Chicken Burrito Bowl Meal Prep
This Chicken Burrito Bowl combines browned ground chicken seasoned with classic Southwestern spices over cooked brown rice. Topped with black beans, corn, and pico de gallo, it has layers of texture and flavor. The accompanying chipotle cream sauce, made from Greek yogurt and minced chipotle pepper, adds a smoky tang. The components can be prepared in advance for convenient meal prep bowls with balanced protein, grains, and vegetables.
Ingredients
- 1 cup brown rice
- 1 tablespoon olive oil
- 1 ½ pounds ground chicken
- ½ teaspoon chili powder
- ½ teaspoon garlic powder
- ½ teaspoon cumin ground
- ½ teaspoon oregano
- ¼ teaspoon onion powder
- ¼ teaspoon paprika
- salt to taste, Kosher salt and freshly ground
- black pepper to taste, Kosher salt and freshly ground
- 1 black beans 15-ounce can, drained and rinsed
- 1 corn whole kernel, canned, drained, 15.25 ounces
- ½ cup Pico de Gallo homemade or store-bought
For the chipotle cream sauce
- ½ cup Greek yogurt plain, nonfat
- 1 chipotle pepper in adobo sauce minced
- 1 clove garlic minced
- 1 tablespoon lime juice freshly squeezed
Instructions
- To make the chipotle cream sauce, whisk together Greek yogurt, chipotle pepper, garlic and lime juice; set aside.
- In a large saucepan of 2 cups water, cook rice according to package instructions; set aside.
- Heat olive oil in a large stockpot or Dutch oven over medium high heat.
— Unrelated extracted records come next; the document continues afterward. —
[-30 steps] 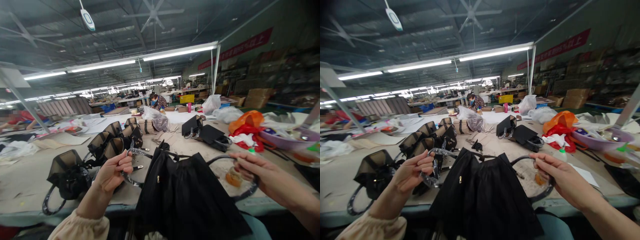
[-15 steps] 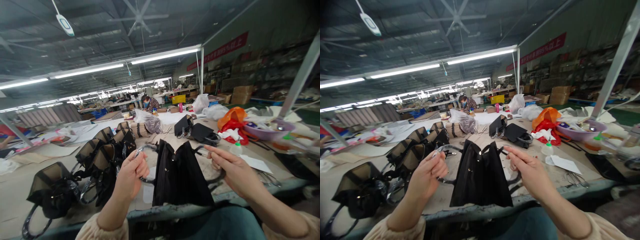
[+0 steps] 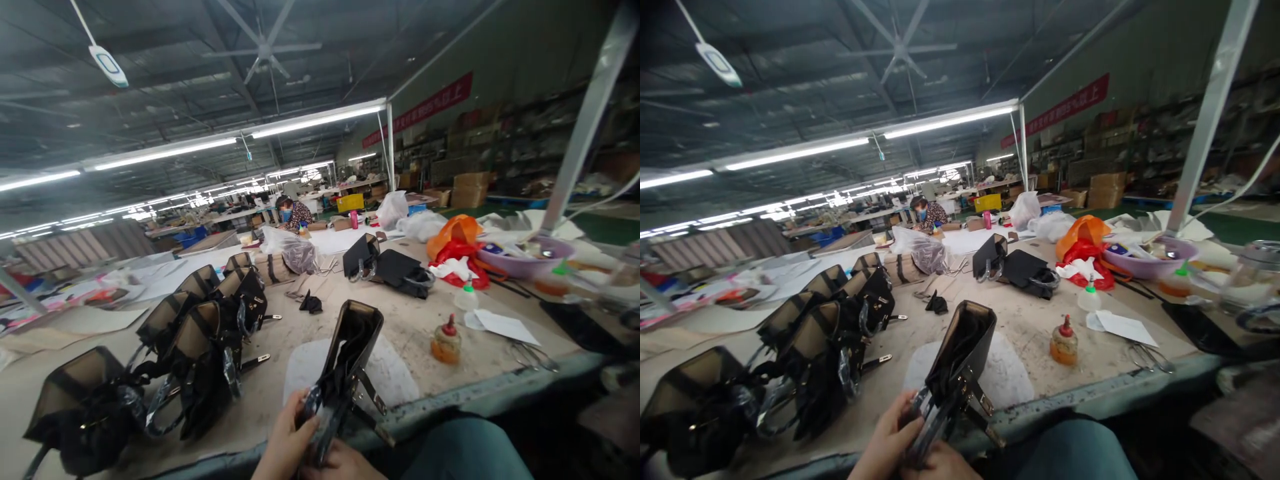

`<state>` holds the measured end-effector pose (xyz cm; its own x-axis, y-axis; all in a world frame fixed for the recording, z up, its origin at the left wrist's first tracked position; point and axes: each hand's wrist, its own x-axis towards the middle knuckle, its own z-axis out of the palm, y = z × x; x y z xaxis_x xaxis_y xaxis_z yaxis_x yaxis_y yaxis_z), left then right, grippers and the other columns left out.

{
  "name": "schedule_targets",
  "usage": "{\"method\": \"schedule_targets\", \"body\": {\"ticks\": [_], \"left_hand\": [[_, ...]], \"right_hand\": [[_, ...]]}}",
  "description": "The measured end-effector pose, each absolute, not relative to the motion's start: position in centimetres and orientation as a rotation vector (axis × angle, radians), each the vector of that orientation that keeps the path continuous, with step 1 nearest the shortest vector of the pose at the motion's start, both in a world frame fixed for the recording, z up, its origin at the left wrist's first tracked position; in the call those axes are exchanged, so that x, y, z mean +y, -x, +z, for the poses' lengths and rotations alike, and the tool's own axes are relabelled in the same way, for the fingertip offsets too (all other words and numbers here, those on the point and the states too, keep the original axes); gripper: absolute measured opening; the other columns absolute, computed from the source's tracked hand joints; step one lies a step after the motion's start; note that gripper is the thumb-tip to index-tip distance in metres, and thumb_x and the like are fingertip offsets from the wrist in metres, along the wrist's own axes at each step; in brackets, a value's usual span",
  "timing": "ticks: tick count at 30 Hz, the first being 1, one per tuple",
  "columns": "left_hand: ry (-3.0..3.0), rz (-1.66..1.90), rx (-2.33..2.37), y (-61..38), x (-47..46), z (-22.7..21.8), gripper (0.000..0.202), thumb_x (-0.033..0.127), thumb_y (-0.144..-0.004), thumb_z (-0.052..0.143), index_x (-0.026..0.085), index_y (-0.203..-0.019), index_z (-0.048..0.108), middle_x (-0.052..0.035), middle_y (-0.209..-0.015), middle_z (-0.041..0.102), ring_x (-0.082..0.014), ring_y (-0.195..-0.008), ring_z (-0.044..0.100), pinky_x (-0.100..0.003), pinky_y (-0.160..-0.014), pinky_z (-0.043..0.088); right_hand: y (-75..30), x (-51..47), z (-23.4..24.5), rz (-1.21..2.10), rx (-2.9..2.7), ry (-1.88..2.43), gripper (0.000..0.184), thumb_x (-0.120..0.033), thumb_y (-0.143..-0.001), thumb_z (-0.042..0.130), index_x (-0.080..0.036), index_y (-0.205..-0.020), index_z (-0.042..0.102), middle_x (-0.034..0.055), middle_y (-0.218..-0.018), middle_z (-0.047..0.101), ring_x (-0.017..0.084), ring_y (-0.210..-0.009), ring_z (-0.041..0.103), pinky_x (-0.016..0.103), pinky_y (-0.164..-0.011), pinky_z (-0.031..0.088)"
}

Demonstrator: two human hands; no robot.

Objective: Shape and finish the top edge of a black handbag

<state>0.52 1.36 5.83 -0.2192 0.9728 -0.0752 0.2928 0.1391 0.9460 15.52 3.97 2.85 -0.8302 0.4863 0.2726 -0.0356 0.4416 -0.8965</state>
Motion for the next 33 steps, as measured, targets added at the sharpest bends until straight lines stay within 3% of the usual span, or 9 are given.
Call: {"method": "schedule_targets", "body": {"ticks": [4, 8, 14, 19, 23, 28, 33], "left_hand": [[-1.317, 1.04, 1.855, -0.9, 2.1, 6.9, 0.044, 0.03, -0.078, 0.052, 0.016, -0.12, 0.05, -0.0042, -0.084, 0.063, -0.0196, -0.078, 0.059, -0.032, -0.074, 0.045], [-1.552, 0.959, 1.989, -1.9, 3.0, 7.8, 0.039, 0.024, -0.079, 0.049, 0.018, -0.117, 0.055, -0.0082, -0.105, 0.061, -0.0224, -0.1, 0.056, -0.036, -0.091, 0.041], [-1.709, 1.019, 1.956, -2.8, 2.9, 7.5, 0.05, 0.016, -0.075, 0.049, 0.022, -0.125, 0.05, -0.007, -0.113, 0.055, -0.019, -0.103, 0.055, -0.032, -0.093, 0.043], [-1.752, 0.961, 1.991, -1.6, 5.6, 7.0, 0.038, 0.024, -0.079, 0.052, 0.02, -0.117, 0.058, -0.0073, -0.104, 0.061, -0.02, -0.097, 0.057, -0.033, -0.089, 0.045], [-1.765, 0.923, 2.031, -0.3, 8.5, 6.2, 0.032, 0.02, -0.086, 0.041, 0.021, -0.108, 0.064, -0.0055, -0.098, 0.065, -0.0181, -0.092, 0.059, -0.03, -0.083, 0.046], [-1.723, 0.864, 2.172, -0.1, 10.4, 6.2, 0.032, 0.019, -0.088, 0.035, 0.019, -0.105, 0.062, -0.0064, -0.097, 0.066, -0.0184, -0.09, 0.06, -0.028, -0.08, 0.045], [-1.836, 1.041, 2.178, -0.8, 10.9, 7.1, 0.043, 0.008, -0.077, 0.04, 0.017, -0.117, 0.053, -0.0113, -0.119, 0.055, -0.021, -0.106, 0.054, -0.033, -0.092, 0.043]], "right_hand": [[-15.4, 3.9, 2.8, 1.449, -2.367, 0.258, 0.042, -0.026, -0.086, 0.051, -0.026, -0.127, 0.054, 0.0067, -0.13, 0.055, 0.023, -0.119, 0.05, 0.029, -0.099, 0.039], [-15.9, 4.3, 2.4, 1.275, -2.583, 0.248, 0.062, -0.017, -0.069, 0.063, -0.025, -0.13, 0.051, 0.0095, -0.135, 0.049, 0.028, -0.123, 0.044, 0.033, -0.101, 0.036], [-16.8, 4.1, 4.3, 1.237, -2.588, 0.373, 0.056, -0.011, -0.069, 0.056, -0.027, -0.123, 0.057, 0.0064, -0.125, 0.058, 0.024, -0.117, 0.049, 0.031, -0.1, 0.036], [-15.3, 6.0, 5.4, 1.061, -2.64, 0.613, 0.049, -0.006, -0.071, 0.045, -0.022, -0.113, 0.063, 0.009, -0.104, 0.067, 0.024, -0.1, 0.059, 0.033, -0.088, 0.044], [-14.2, 8.1, 4.8, 1.05, -2.617, 0.665, 0.057, -0.002, -0.065, 0.043, -0.022, -0.115, 0.063, 0.0079, -0.108, 0.067, 0.022, -0.106, 0.057, 0.032, -0.091, 0.042], [-14.7, 8.1, 4.2, 1.108, -2.597, 0.742, 0.051, -0.011, -0.069, 0.051, -0.023, -0.117, 0.063, 0.0095, -0.113, 0.062, 0.023, -0.105, 0.056, 0.032, -0.092, 0.041], [-15.7, 7.5, 4.1, 1.124, -2.586, 0.794, 0.042, -0.012, -0.071, 0.052, -0.025, -0.108, 0.066, 0.0085, -0.115, 0.057, 0.022, -0.107, 0.053, 0.031, -0.094, 0.04]]}}
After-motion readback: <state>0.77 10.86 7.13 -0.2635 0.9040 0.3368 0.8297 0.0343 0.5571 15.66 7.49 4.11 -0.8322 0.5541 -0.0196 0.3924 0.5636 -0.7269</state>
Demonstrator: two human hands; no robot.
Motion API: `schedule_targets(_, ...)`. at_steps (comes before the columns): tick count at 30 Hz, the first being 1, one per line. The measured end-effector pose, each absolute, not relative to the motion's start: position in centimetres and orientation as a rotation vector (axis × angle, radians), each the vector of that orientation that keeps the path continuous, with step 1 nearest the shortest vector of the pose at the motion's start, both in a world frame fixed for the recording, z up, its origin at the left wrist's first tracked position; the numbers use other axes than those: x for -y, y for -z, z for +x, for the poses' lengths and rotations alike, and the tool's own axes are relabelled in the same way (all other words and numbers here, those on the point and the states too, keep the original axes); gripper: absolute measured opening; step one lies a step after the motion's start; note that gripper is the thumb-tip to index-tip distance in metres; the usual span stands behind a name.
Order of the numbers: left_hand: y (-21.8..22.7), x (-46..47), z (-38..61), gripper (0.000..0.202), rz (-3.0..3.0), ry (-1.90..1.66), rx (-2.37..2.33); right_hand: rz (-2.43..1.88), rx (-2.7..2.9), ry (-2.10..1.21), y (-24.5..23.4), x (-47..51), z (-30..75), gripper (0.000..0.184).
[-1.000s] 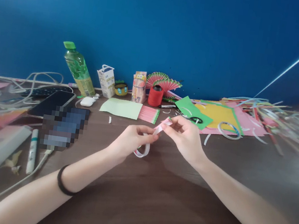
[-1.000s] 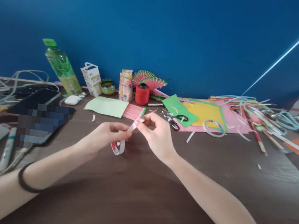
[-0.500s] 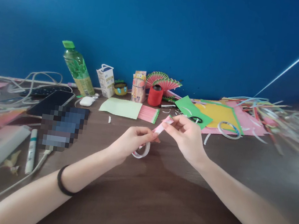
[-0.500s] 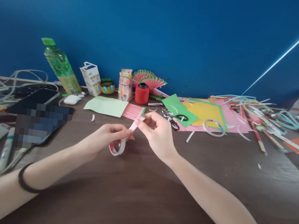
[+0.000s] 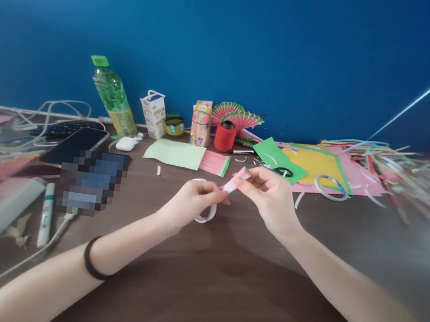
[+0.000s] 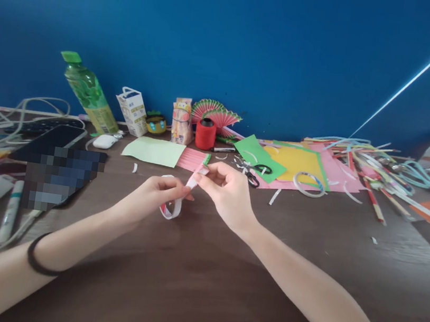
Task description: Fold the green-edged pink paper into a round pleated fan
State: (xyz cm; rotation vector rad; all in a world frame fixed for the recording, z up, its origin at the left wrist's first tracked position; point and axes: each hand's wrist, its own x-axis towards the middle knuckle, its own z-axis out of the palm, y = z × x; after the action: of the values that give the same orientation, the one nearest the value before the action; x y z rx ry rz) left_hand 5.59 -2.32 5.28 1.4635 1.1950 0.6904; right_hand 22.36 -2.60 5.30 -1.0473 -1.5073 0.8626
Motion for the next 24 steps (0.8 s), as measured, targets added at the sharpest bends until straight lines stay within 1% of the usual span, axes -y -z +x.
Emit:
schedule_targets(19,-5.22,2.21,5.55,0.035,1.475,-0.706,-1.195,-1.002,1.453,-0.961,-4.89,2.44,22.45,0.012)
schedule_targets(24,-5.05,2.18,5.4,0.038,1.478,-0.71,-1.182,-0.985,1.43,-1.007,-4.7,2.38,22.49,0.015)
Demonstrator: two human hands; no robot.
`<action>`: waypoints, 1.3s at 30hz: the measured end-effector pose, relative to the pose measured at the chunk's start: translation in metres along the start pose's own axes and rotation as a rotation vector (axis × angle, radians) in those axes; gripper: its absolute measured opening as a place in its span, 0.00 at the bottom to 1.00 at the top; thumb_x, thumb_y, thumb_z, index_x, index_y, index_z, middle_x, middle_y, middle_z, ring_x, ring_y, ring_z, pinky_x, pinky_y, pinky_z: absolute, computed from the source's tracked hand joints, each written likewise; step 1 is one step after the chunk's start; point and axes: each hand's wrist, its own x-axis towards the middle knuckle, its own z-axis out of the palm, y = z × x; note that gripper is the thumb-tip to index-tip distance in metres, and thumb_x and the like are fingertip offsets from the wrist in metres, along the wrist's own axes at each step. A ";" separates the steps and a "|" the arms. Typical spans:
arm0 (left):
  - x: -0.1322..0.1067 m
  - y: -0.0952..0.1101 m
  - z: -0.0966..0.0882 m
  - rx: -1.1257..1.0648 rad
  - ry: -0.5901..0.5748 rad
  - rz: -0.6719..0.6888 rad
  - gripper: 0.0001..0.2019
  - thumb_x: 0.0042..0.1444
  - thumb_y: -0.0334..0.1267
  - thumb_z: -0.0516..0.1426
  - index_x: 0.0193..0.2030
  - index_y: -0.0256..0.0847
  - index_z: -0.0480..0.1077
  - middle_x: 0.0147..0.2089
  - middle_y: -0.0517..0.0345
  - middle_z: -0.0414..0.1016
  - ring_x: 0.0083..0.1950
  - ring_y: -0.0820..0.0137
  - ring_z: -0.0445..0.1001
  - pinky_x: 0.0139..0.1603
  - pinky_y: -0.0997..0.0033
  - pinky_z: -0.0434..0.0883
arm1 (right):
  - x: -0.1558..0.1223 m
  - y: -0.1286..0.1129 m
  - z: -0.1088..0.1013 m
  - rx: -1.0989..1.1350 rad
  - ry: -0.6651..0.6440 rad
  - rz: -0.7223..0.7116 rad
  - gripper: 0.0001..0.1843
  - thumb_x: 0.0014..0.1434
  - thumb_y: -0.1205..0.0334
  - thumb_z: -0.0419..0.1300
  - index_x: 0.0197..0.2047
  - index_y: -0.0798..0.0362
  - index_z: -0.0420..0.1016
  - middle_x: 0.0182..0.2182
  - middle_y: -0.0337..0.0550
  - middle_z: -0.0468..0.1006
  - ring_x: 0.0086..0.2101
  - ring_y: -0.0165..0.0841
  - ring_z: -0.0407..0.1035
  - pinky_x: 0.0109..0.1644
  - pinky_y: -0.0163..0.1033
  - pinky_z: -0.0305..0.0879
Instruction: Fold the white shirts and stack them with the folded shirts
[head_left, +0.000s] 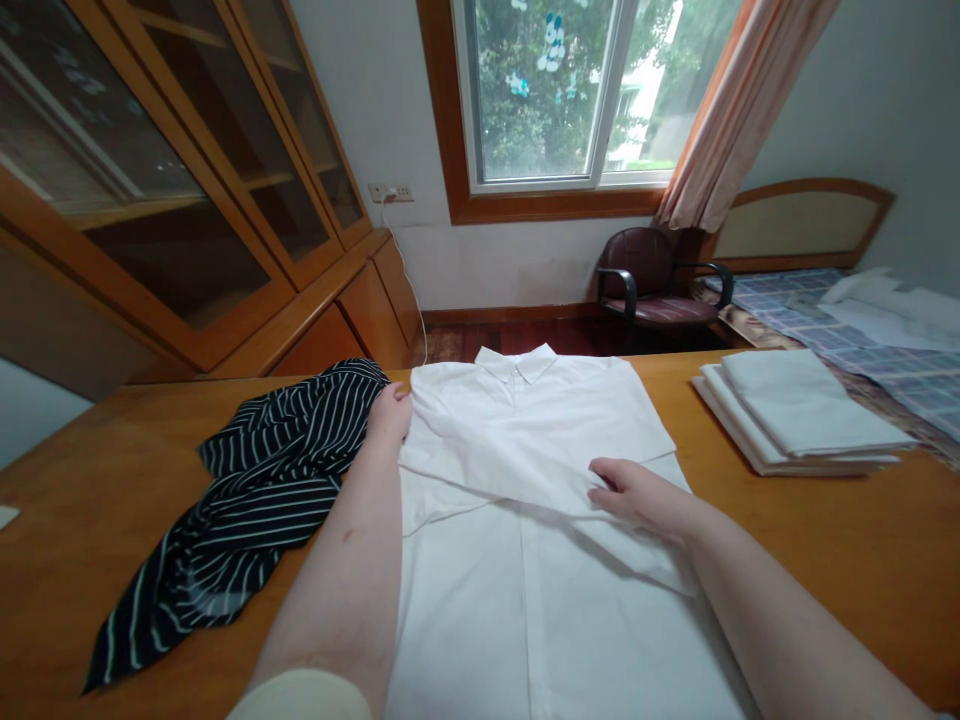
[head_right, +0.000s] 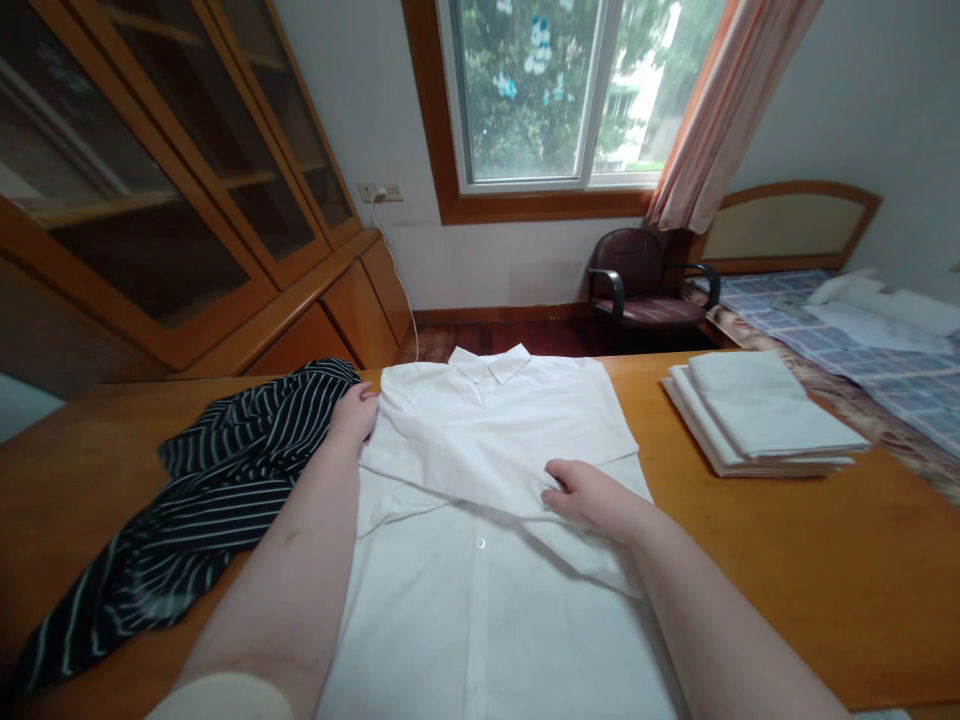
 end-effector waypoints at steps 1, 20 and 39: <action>0.001 -0.001 0.000 0.007 -0.029 0.010 0.21 0.52 0.38 0.53 0.54 0.40 0.69 0.50 0.50 0.76 0.51 0.59 0.72 0.52 0.63 0.68 | 0.001 0.001 -0.002 -0.015 0.030 0.005 0.07 0.54 0.58 0.52 0.28 0.52 0.63 0.23 0.34 0.64 0.25 0.28 0.57 0.28 0.33 0.52; -0.010 0.015 0.007 0.410 -0.012 0.239 0.19 0.54 0.40 0.54 0.54 0.49 0.70 0.45 0.53 0.77 0.49 0.55 0.70 0.49 0.59 0.66 | -0.006 -0.006 0.002 -0.422 0.187 -0.117 0.11 0.61 0.54 0.50 0.34 0.49 0.70 0.27 0.40 0.75 0.27 0.32 0.65 0.29 0.34 0.48; -0.017 0.019 0.001 0.384 0.148 0.353 0.14 0.58 0.37 0.47 0.43 0.42 0.73 0.43 0.50 0.75 0.48 0.60 0.71 0.49 0.65 0.65 | -0.016 -0.014 -0.001 -0.663 0.368 -0.004 0.15 0.63 0.57 0.49 0.32 0.49 0.75 0.30 0.42 0.78 0.31 0.34 0.69 0.30 0.37 0.49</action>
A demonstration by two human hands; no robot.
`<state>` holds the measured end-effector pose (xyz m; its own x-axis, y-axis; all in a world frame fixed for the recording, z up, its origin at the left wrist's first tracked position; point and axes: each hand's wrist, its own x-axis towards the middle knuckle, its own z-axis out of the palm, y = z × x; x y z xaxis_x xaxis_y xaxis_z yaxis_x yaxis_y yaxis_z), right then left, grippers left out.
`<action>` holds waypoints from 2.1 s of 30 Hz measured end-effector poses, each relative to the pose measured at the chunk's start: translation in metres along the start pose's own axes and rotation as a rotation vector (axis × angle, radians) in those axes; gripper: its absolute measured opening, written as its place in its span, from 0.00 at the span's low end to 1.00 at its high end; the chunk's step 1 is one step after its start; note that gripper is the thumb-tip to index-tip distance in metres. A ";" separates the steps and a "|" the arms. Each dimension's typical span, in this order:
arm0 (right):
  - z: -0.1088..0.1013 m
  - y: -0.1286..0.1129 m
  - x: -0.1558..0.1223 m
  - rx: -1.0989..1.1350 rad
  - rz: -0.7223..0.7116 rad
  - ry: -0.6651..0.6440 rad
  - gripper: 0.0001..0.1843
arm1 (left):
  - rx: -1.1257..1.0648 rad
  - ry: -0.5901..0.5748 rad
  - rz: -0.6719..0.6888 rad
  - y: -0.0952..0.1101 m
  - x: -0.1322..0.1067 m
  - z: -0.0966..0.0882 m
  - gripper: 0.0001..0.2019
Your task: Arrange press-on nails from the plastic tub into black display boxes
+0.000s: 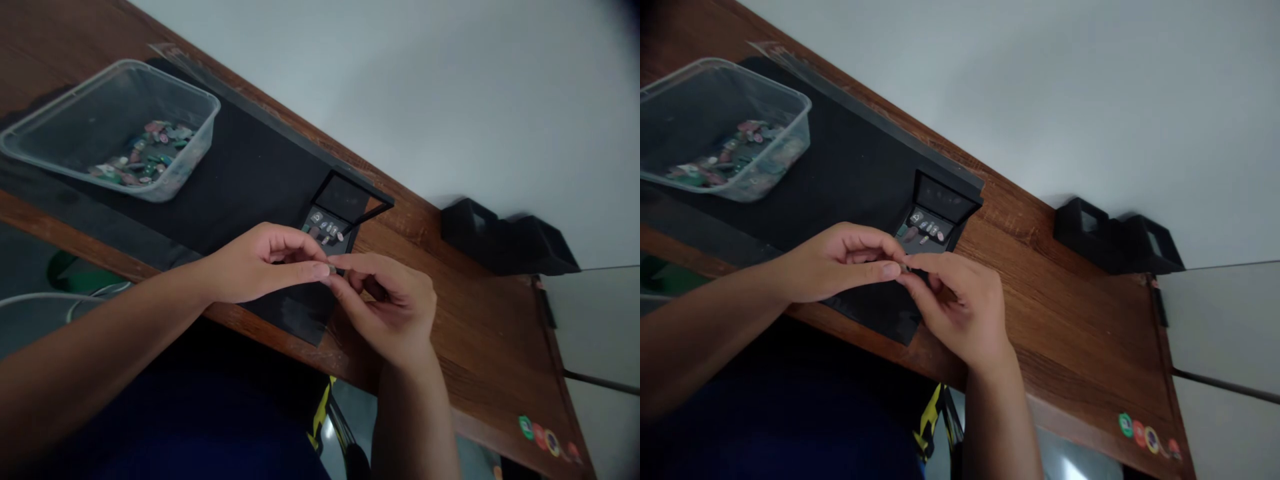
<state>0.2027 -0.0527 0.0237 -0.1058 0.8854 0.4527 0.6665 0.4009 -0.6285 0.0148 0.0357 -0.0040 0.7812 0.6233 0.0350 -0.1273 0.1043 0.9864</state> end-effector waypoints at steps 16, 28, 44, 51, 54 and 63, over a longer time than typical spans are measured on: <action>0.001 -0.002 0.000 0.039 -0.037 0.040 0.12 | 0.003 -0.042 -0.025 0.000 -0.001 -0.002 0.06; 0.000 0.001 0.000 -0.020 -0.082 -0.010 0.11 | 0.126 -0.042 0.043 -0.001 0.000 -0.002 0.06; 0.000 0.000 0.000 -0.062 -0.070 0.017 0.13 | 0.218 -0.006 0.151 -0.005 -0.002 0.001 0.07; -0.002 -0.001 0.000 -0.069 -0.072 0.002 0.13 | 0.240 0.004 0.093 -0.007 -0.005 0.000 0.10; -0.002 -0.001 0.000 -0.076 -0.073 0.009 0.11 | 0.256 -0.016 0.058 -0.007 -0.005 0.000 0.11; 0.000 0.000 -0.001 -0.025 -0.053 0.019 0.12 | 0.277 0.013 0.094 -0.003 -0.005 0.001 0.11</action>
<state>0.2027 -0.0536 0.0239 -0.1275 0.8583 0.4970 0.6785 0.4410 -0.5875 0.0117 0.0312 -0.0071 0.7656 0.6306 0.1277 -0.0257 -0.1683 0.9854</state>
Add ground chicken, chili powder, garlic powder, cumin, oregano, onion powder and paprika; season with salt and pepper, to taste.
- Cook until chicken has browned, about 3-5 minutes, making sure to crumble the chicken as it cooks; drain excess fat.
- Divide rice into meal prep containers. Top with ground chicken mixture, black beans, corn and pico de gallo, drizzled with chipotle cream sauce.